Private placement (or non-public offering) is a funding round of securities
which are sold not through a public offering, but rather through a private offering, mostly to a small number of chosen investors 1 . Private placement usually refers to non-public offering of shares in a public company (since, of course, any offering of shares in a private company is and can only be a private offering). For example PIPE (Private Investment in Public Equity), SEDA (Standby Equity Distribution Agreement) is also a form of private placement. In addition, Private Placement Program (PPP) introduced in Malaysia. They are often a cheaper source of capital than a public offering. The benefits of implementing Private Placement is: a. High degree of flexibility in amount of financing ranging from 100 thousand to 10-20 million with combinations of debt, equity, or debt and equity capital. b. Investors are more patient than venture capitalists, often seeking 10 to 20% return on investments over a longer term of 5 to 10 years. c. Much lower costs than approaching venture capitalists or selling the stock to the public as an IPO (Initial Public Offering). d. Quicker form of raising money than usual venture capital markets.
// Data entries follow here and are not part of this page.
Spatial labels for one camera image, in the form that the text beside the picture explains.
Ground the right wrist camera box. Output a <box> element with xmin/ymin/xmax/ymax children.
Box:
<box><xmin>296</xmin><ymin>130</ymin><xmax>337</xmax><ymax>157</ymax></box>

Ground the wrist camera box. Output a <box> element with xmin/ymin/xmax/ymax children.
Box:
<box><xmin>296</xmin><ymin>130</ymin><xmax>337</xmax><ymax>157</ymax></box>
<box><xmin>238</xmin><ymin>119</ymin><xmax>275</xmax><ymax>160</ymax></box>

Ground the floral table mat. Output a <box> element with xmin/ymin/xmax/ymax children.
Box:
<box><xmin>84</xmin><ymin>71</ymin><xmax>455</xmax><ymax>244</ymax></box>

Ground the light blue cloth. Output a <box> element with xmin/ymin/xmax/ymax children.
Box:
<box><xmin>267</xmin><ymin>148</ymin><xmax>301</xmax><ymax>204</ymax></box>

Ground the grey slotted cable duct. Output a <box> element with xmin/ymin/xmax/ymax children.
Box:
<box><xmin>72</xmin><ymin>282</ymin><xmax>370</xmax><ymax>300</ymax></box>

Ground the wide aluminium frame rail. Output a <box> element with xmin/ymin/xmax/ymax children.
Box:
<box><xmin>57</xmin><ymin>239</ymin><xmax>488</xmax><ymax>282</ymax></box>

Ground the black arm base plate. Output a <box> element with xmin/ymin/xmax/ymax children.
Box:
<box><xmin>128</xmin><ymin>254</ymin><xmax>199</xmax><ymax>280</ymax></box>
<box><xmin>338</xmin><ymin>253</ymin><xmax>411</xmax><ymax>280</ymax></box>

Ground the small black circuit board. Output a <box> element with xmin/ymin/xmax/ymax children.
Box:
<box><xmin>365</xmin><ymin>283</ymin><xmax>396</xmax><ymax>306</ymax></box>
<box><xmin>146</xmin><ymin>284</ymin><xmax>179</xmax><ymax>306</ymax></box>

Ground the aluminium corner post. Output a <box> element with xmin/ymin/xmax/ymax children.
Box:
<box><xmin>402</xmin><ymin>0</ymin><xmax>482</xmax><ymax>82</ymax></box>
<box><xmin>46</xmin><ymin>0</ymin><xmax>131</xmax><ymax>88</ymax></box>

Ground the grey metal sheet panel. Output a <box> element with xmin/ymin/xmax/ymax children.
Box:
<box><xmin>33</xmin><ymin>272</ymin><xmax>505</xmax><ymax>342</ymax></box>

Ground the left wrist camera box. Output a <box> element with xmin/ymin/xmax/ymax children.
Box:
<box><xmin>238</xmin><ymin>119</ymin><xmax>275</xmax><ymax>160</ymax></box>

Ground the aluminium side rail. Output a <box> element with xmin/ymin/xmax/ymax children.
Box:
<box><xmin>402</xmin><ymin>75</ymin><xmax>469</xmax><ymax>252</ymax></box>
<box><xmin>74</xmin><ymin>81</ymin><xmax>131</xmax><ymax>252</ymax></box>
Moreover the best candidate for Private Stock Offerings was for those have the ideal small business candidate is a company in the third stage of finance and is looking for growth or expansion funding. Small business owners might think private placement applies to start-ups when your company has completed product development, conducted a market-feasibility study and business planning but start-up funding often comes from angel investors.
1 Comptroller of the Currency Administrator of National Banks (March 1990). Private placements: Comptroller's Handbook. US Department of the Treasury. Retrieved 2009-06-13.